Task => Only one stretch of the data below is wanted: the lines starting at the one with "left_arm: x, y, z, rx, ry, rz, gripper" and ending at the one with "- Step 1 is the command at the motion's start", both included, given again exactly.

Source material =>
= = = =
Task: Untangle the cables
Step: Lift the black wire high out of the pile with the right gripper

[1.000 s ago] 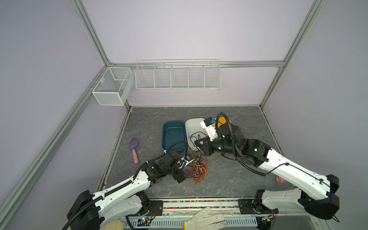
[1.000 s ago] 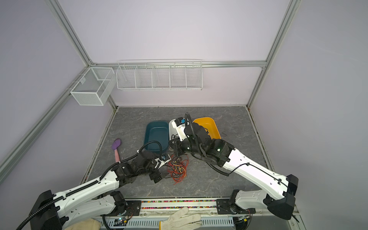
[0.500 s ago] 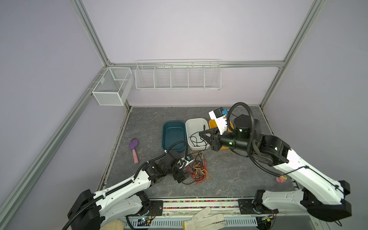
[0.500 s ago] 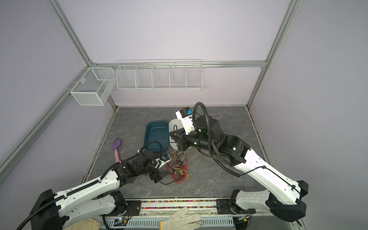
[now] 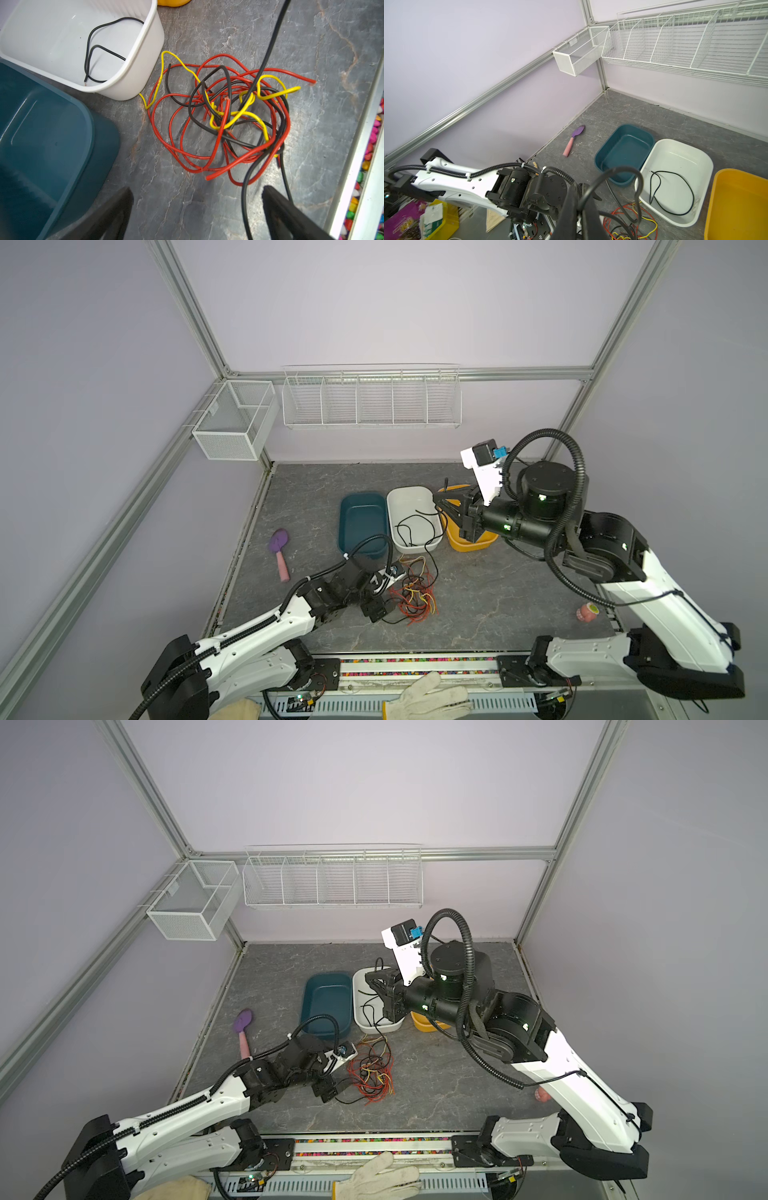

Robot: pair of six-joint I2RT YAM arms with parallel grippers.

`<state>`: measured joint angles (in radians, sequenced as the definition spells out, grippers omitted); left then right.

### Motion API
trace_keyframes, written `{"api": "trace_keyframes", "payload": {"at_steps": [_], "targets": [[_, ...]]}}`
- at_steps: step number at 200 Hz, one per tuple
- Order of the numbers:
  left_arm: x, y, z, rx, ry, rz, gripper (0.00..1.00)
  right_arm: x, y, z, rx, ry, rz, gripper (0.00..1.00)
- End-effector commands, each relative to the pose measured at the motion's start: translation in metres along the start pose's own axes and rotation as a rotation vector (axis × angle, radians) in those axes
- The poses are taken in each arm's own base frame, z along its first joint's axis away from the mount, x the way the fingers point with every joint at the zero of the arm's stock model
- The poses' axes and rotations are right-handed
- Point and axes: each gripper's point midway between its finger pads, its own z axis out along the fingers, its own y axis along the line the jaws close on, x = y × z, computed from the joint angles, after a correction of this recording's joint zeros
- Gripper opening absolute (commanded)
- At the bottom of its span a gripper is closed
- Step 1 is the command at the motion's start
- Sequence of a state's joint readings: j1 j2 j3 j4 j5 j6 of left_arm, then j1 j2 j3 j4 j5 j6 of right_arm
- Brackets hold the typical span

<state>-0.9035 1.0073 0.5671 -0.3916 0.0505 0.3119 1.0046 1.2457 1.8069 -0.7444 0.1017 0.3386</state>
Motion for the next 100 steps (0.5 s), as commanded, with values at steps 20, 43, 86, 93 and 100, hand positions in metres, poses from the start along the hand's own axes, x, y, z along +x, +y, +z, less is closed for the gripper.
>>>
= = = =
Result =>
  left_arm: x, y, z, rx, ry, rz, gripper (0.00..1.00)
  right_arm: x, y, z, rx, ry, rz, gripper (0.00..1.00)
- End-effector commands, each relative to the pose measured at the motion's start: translation in metres along the start pose's own axes and rotation as a rotation vector (axis × angle, radians) in those axes
- The poses are taken in each arm's own base frame, z along its first joint's axis away from the mount, x the way the fingers point with every joint at the zero of the arm's stock model
- The poses' axes and rotations are right-handed
- Point and axes: each gripper's point midway between its finger pads, its own z axis out along the fingers, its own y axis along the line the jaws close on, x = y × z, computed from the joint angles, after a correction of this recording's joint zeros
- Gripper opening absolute (commanded)
- At the bottom of its span a gripper is closed
- Step 1 is the command at the motion's start

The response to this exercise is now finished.